Work required
Please copy the data exactly as it stands, minus the images.

Data shown

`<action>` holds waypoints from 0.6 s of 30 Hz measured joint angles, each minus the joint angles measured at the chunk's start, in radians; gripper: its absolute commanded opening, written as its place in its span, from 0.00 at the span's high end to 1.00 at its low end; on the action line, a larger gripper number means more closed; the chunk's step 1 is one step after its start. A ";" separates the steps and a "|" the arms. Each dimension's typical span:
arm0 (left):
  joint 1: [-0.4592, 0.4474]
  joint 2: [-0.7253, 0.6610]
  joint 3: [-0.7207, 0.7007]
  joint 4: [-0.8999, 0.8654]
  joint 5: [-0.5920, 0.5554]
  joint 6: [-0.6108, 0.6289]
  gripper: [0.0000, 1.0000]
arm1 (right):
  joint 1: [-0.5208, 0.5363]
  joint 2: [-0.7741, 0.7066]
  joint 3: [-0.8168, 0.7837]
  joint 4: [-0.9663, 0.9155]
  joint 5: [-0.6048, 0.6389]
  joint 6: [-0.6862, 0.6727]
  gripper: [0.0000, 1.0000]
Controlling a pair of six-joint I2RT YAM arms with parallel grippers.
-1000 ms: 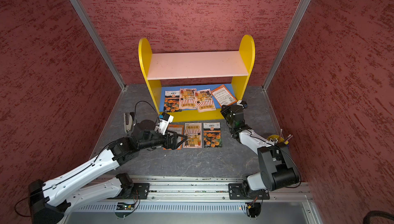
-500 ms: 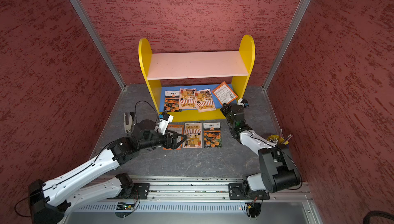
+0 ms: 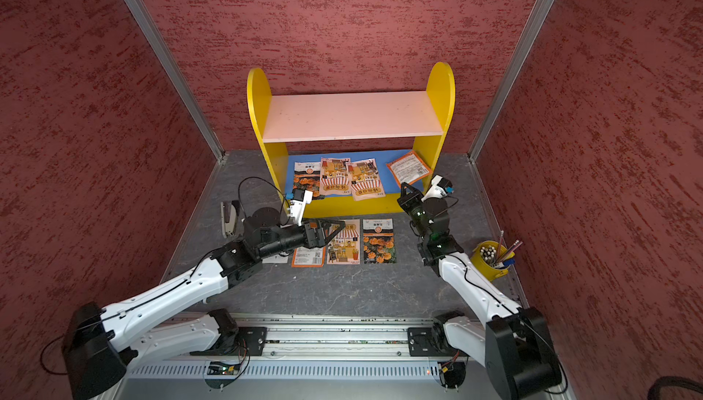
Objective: Take the seed bag off the shelf
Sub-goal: Pick up the seed packet from the shelf.
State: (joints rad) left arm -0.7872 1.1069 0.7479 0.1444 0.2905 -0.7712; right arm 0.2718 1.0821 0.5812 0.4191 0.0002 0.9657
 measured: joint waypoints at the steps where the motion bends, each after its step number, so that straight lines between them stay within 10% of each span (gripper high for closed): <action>1: -0.002 0.027 0.000 0.034 0.002 -0.019 0.00 | 0.004 -0.019 -0.003 -0.008 0.000 -0.004 1.00; 18: -0.055 0.330 0.108 0.417 -0.077 -0.233 0.00 | 0.254 -0.321 -0.092 -0.150 0.018 -0.048 1.00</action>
State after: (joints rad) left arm -0.8425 1.4368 0.8555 0.5617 0.2134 -1.0046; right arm 0.5259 0.7612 0.4892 0.2695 0.0177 0.9180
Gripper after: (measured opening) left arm 0.996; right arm 0.047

The completed task
`<action>` holds waypoints from 0.6 s of 30 Hz measured joint angles, each minus the joint angles measured at the chunk's start, in radians; gripper: its absolute commanded opening, written as its place in its span, from 0.00 at the span's high end to 1.00 at its low end; on the action line, a larger gripper number means more closed; the chunk's step 1 is one step after its start. A ";" separates the steps and a "|" the arms. Each dimension's typical span:
arm0 (left):
  joint 1: [-0.4592, 0.4474]
  joint 2: [-0.7253, 0.6610]
  joint 3: [-0.7207, 0.7007]
  joint 4: [-0.8999, 0.8654]
  joint 5: [-0.5920, 0.5554]
  joint 6: [-0.6108, 0.6289]
  gripper: [0.0000, 1.0000]
arm1 (right):
  joint 1: [-0.5208, 0.5363]
  joint 2: [-0.7741, 0.7066]
  joint 3: [-0.8168, 0.7837]
  joint 4: [-0.9663, 0.9155]
  joint 5: [-0.6048, 0.6389]
  joint 6: [-0.6862, 0.6727]
  gripper: [0.0000, 1.0000]
Controlling a pair of six-joint I2RT YAM arms with parallel grippers.
-1000 ms: 
-500 ms: 
+0 ms: 
Objective: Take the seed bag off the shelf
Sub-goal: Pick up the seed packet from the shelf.
State: (joints rad) left arm -0.7872 1.1069 0.7479 0.1444 0.2905 -0.7712; right arm 0.2718 1.0821 0.5812 0.4191 0.0002 0.9657
 measured: joint waypoints at the steps where the motion bends, each after its step number, so that straight lines between them stay within 10% of each span (gripper high for closed): <action>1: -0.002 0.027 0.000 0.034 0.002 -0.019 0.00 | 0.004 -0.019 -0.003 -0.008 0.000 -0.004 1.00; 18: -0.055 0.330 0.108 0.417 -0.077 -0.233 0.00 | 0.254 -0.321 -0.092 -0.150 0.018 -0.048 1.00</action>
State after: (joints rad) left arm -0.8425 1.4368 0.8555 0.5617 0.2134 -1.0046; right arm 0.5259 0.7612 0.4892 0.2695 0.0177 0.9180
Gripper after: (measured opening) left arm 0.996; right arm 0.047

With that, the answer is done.